• Assigned task
Count every line in the records below that contains the string "body". Report that number alone.

[Recorded data]

*-*-*

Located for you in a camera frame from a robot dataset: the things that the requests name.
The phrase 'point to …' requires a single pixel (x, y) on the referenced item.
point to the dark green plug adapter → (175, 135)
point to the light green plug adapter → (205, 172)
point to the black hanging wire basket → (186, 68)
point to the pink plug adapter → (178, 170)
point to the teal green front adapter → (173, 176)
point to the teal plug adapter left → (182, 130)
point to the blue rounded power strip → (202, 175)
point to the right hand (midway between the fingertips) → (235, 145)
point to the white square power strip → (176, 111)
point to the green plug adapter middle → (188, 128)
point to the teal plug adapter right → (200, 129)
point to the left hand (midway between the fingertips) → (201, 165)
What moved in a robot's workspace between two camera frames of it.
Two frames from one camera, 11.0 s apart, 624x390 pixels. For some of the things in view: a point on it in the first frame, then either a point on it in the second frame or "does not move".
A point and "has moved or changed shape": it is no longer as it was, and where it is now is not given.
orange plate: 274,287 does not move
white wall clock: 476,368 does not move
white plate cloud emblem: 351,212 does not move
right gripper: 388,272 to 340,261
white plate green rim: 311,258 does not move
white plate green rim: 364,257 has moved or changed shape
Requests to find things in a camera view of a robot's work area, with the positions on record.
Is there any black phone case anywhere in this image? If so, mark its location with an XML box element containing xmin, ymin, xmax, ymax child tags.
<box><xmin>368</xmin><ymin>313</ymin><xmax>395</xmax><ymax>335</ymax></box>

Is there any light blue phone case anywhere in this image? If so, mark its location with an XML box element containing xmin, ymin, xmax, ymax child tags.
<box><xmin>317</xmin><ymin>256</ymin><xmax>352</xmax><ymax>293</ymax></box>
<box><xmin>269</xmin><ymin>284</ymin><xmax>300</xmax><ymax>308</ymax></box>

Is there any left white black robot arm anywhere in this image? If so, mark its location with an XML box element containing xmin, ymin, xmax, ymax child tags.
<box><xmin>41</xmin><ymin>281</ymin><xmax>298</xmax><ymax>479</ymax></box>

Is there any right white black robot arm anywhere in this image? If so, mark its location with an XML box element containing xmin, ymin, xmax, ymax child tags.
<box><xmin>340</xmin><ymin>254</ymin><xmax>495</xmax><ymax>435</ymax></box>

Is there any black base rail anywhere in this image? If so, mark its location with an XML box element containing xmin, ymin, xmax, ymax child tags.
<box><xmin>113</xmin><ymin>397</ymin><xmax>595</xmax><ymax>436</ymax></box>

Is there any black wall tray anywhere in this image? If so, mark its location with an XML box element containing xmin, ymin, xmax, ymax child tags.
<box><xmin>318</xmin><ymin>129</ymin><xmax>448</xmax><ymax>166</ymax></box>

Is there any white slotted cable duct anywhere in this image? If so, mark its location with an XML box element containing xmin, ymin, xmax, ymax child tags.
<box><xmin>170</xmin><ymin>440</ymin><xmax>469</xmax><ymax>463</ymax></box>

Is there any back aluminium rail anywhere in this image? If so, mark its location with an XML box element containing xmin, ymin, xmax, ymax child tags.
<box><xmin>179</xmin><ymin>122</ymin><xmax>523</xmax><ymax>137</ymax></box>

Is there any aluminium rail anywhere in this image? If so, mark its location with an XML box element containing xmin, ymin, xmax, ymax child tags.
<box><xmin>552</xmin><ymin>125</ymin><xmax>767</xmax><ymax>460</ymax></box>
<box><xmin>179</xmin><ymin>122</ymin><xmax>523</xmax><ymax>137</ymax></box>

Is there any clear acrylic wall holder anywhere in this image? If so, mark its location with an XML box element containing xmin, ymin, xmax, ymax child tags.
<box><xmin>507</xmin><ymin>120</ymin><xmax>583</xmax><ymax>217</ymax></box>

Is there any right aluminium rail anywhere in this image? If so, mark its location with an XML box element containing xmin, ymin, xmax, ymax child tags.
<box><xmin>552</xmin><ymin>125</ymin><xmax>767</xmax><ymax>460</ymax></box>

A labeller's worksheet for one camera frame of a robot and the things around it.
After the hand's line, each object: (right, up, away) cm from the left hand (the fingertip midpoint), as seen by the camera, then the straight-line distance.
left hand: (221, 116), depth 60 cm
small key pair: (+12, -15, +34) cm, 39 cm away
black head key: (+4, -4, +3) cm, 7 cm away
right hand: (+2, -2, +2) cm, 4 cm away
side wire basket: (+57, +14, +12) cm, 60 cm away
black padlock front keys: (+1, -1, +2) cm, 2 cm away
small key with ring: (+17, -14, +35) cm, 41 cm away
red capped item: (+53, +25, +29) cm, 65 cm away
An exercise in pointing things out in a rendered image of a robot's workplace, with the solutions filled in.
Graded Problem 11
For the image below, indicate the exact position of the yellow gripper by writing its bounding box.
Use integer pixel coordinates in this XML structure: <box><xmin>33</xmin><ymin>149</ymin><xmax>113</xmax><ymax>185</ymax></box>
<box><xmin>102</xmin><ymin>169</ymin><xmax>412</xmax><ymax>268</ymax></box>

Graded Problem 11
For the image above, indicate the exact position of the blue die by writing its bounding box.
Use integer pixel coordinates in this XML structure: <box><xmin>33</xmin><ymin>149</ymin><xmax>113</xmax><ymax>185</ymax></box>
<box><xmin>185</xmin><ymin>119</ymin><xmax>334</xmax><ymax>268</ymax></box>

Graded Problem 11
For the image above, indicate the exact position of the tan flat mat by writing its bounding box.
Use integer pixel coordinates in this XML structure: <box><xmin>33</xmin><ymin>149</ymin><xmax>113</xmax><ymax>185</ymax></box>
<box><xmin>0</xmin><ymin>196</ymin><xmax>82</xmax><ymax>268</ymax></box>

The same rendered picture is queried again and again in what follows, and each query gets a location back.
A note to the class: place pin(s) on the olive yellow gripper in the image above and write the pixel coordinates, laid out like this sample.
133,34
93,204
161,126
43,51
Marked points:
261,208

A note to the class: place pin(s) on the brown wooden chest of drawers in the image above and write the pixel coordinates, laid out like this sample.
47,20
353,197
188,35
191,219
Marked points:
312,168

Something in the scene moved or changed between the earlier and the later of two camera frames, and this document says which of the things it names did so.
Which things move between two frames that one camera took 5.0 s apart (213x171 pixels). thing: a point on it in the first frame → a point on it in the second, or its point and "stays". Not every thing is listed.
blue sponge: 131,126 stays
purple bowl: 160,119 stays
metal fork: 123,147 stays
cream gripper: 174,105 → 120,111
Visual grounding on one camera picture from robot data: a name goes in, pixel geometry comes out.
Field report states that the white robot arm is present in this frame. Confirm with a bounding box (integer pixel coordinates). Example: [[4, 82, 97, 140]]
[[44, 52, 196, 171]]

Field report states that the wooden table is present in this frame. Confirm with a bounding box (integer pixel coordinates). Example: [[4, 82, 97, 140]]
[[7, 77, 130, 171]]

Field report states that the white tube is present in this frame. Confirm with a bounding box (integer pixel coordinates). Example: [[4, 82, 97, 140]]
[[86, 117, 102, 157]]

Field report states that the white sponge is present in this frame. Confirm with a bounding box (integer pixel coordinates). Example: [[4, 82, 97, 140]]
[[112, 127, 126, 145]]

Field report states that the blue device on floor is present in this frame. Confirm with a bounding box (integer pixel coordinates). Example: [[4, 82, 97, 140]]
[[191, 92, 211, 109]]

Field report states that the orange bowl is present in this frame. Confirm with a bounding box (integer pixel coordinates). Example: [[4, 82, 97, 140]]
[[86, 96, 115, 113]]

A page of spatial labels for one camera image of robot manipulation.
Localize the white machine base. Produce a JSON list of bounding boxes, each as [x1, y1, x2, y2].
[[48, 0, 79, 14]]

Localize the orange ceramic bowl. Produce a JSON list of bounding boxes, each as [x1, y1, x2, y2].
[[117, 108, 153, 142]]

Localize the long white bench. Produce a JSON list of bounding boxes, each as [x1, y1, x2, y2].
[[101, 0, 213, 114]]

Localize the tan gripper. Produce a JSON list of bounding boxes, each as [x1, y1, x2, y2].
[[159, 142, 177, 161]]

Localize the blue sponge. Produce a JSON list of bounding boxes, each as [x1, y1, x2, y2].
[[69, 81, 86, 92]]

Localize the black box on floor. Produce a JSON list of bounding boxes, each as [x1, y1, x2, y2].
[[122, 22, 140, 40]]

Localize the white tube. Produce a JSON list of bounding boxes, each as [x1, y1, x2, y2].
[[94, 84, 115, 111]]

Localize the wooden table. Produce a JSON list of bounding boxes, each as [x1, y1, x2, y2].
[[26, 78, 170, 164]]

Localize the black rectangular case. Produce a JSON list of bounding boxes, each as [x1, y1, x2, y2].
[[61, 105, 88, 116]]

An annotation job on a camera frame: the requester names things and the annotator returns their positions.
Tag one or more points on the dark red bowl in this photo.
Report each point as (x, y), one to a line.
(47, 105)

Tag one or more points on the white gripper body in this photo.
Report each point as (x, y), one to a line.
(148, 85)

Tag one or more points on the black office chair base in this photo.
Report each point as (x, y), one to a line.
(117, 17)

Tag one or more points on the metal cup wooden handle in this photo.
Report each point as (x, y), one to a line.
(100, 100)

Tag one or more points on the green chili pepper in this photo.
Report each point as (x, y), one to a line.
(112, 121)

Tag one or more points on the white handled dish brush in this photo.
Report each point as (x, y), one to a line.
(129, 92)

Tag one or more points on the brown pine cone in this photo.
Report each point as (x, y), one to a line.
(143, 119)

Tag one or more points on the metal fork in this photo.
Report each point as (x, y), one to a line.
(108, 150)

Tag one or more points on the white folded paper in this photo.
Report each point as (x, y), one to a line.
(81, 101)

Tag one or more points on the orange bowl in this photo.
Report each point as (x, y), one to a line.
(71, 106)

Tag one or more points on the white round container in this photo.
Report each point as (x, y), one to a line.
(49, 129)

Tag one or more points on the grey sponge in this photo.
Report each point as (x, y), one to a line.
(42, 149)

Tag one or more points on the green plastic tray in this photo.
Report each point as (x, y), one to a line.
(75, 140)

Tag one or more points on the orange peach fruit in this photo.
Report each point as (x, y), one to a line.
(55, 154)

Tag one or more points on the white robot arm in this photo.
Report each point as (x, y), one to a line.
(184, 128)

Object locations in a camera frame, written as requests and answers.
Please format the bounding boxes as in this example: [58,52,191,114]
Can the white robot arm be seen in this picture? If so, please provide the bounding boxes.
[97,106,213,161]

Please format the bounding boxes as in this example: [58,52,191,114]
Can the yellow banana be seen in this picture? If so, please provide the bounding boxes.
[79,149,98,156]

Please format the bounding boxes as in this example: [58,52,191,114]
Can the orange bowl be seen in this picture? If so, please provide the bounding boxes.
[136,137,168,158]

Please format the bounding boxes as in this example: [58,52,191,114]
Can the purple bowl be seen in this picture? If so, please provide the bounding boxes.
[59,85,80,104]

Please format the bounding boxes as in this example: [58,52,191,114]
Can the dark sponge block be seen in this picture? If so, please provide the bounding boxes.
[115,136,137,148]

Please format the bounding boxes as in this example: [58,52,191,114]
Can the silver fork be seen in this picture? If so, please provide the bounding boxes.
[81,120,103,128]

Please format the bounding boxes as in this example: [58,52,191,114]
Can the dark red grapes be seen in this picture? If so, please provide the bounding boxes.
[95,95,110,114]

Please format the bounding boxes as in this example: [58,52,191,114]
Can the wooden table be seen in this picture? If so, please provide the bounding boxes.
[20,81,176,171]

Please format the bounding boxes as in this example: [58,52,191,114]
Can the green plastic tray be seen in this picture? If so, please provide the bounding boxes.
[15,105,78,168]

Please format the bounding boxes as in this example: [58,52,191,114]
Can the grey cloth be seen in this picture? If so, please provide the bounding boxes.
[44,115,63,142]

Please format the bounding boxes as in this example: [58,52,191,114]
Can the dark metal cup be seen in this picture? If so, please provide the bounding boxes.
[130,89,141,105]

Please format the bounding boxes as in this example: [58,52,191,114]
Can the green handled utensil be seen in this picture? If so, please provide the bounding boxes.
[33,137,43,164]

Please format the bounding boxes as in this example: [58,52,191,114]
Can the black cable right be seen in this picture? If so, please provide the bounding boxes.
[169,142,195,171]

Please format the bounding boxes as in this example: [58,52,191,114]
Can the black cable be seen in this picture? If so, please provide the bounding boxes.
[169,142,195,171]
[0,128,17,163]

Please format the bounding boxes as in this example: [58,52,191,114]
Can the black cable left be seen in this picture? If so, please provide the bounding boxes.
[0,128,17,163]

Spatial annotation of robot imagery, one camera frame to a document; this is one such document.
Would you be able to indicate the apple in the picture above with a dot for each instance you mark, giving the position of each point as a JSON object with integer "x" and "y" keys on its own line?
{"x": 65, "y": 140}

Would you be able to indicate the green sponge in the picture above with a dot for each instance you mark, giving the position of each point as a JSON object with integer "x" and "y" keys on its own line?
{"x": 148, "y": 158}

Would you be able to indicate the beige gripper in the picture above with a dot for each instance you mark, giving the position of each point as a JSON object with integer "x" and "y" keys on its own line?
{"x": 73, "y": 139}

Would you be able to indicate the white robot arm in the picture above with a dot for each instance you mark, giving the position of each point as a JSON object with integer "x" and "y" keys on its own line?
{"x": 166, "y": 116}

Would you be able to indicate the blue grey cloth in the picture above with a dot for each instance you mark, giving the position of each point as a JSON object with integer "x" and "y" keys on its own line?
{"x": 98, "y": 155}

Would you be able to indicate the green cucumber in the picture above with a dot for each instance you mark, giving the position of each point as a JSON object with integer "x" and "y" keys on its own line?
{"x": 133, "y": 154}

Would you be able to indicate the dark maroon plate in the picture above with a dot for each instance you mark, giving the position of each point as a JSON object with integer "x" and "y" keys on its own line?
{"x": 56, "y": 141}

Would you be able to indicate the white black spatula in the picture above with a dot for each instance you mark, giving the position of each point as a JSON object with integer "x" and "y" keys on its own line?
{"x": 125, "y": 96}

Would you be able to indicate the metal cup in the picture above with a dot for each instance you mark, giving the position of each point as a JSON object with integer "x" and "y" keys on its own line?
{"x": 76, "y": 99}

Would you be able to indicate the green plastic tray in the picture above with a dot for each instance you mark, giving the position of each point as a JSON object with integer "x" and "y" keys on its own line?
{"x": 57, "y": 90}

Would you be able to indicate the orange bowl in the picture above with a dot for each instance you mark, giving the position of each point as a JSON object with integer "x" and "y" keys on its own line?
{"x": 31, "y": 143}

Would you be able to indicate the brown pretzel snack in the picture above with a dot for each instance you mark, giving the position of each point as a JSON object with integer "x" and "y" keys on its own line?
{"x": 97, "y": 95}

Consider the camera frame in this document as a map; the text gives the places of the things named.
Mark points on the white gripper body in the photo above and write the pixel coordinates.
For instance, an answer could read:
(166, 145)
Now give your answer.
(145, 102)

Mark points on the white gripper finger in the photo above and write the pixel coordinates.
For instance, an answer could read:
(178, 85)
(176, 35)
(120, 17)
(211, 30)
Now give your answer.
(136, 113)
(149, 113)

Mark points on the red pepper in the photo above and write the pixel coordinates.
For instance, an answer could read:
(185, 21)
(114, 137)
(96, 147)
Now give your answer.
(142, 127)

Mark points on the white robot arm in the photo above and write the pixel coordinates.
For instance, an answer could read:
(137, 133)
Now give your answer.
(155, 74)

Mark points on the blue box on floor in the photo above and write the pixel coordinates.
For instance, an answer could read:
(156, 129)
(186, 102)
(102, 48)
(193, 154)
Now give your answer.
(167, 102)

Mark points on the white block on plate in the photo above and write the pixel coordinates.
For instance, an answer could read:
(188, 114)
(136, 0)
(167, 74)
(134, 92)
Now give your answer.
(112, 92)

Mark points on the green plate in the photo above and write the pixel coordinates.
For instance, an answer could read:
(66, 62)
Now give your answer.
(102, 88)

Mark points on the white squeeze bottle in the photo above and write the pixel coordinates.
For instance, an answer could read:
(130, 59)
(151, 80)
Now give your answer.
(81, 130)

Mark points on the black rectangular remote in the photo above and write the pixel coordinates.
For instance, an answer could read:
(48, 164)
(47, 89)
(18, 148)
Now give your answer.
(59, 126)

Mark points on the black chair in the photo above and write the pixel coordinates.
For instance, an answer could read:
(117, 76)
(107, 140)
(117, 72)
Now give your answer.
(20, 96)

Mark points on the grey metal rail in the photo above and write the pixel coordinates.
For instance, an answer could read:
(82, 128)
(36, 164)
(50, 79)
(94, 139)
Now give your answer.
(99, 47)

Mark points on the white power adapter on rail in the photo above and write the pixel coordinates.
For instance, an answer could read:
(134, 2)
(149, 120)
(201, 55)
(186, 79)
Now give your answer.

*-*-*

• Response
2